Oakland Chinatown merchants turn to private security patrols

Private security guards are being deployed in Oakland Chinatown after a rash of robberies and assaults.

The guards hit the streets Tuesday, less than 24 hours after a store owner tried to intervene in a robbery attempt, and opened fire.

He was arrested for taking matters into his own hands.

Many merchants say the shop owner who fired a gun should not have been arrested.

They say he was trying to protect a victim and that more needs to be done to stop criminals from hurting people.    

Restaurant owner Yu Zhong says she's offering beverage and food to private security guards and volunteer patrols.

She and others in the area say they're grateful for their protection following a series of attacks in this area. 

"Scared. My daughter [said] mom don't carry the handbag," says Lily Lo, a shopper.

Carl Chan, president of the Oakland Chinatown Chamber of Commerce, showed KTVU the safety alert devices that emit a loud noise when activated. They arrived Tuesday afternoon and were donated by Safe from Hate, a group based in New York.

"We are distributing [the devices] to many of our businesses and also seniors," says Chan.

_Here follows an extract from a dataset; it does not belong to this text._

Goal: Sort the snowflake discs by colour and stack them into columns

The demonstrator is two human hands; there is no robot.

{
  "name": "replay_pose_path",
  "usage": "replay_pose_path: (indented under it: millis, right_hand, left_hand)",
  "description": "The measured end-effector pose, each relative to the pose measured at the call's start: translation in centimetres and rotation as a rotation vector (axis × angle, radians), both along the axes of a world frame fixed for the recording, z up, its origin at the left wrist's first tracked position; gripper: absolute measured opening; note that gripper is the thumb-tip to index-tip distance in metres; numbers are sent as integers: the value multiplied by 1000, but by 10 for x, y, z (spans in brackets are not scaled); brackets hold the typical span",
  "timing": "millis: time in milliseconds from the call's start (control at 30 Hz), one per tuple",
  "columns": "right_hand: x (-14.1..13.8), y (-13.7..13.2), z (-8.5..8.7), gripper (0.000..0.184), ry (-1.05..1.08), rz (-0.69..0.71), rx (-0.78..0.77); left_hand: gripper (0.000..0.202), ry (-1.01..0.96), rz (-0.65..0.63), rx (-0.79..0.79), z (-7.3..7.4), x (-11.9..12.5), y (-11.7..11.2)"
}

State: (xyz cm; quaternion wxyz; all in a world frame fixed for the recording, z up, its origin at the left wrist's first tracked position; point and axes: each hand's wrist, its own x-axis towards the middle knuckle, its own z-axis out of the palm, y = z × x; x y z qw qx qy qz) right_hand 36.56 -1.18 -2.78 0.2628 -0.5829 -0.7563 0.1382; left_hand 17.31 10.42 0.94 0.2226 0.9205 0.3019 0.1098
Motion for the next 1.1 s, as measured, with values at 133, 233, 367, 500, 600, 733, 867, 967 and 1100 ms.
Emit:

The attempted robbery of a woman on Monday before 6 p.m. weighs heavily on the community's minds. It took place near the corner of 9th and Franklin Streets. A thief tried to steal the woman's camera.

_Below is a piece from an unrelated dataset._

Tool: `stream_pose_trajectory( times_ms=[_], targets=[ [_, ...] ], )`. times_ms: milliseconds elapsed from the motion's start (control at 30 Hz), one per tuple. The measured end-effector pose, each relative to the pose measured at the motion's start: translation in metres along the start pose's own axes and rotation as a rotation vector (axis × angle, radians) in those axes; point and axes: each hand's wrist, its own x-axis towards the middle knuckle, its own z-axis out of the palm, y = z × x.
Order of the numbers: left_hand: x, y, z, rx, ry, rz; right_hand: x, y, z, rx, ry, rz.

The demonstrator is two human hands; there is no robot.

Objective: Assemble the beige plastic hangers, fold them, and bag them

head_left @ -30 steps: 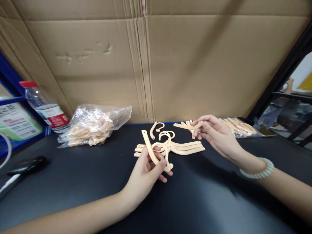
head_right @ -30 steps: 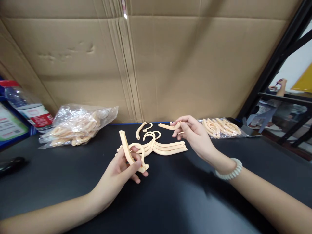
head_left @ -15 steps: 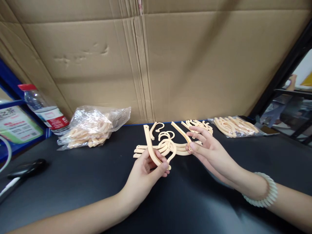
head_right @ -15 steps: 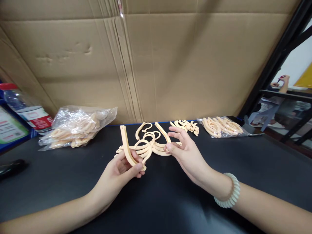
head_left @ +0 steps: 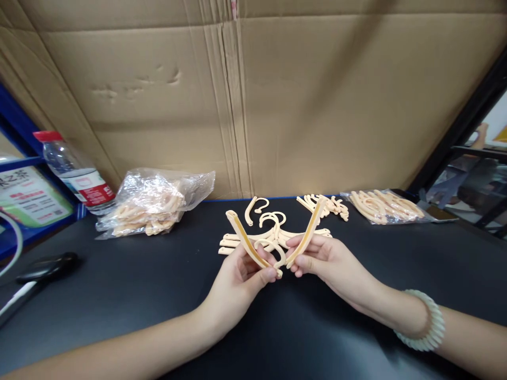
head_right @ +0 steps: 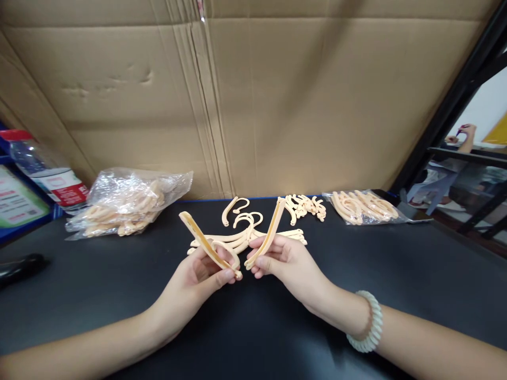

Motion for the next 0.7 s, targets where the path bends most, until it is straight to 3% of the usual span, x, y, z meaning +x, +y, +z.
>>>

A shop owner tried to help the victim. During a struggle with the suspect, the merchant reportedly fired four shots.

No one was hit and the suspect got away. 

The shop owner was arrested and faces one felony count of assault with a firearm. 

"He had the best intention to help people and [I] don't believe he had any intention of hurting anyone," says Chan.

He and members of Oakland police brass walked through Chinatown to reassure merchants that they are keeping an eye on the area.

In Cantonese, restaurant owner Yu Zhong says the shop owner who fired his gun is courageous.

But police say people should not take matters into their own hands.

"Having armed people out there tends to not be helpful. Officers sometimes have to determine who they're trying to encounter and that also makes it unsafe for all of us," says Oakland Police Chief LeRonne Armstrong. 

The store owner was released from jail Tuesday after posting bail, which was set at $60,000.

District Attorney Nancy O'Malley says her office has not received any reports yet and there's no timeline for whether the shop owner will be charged.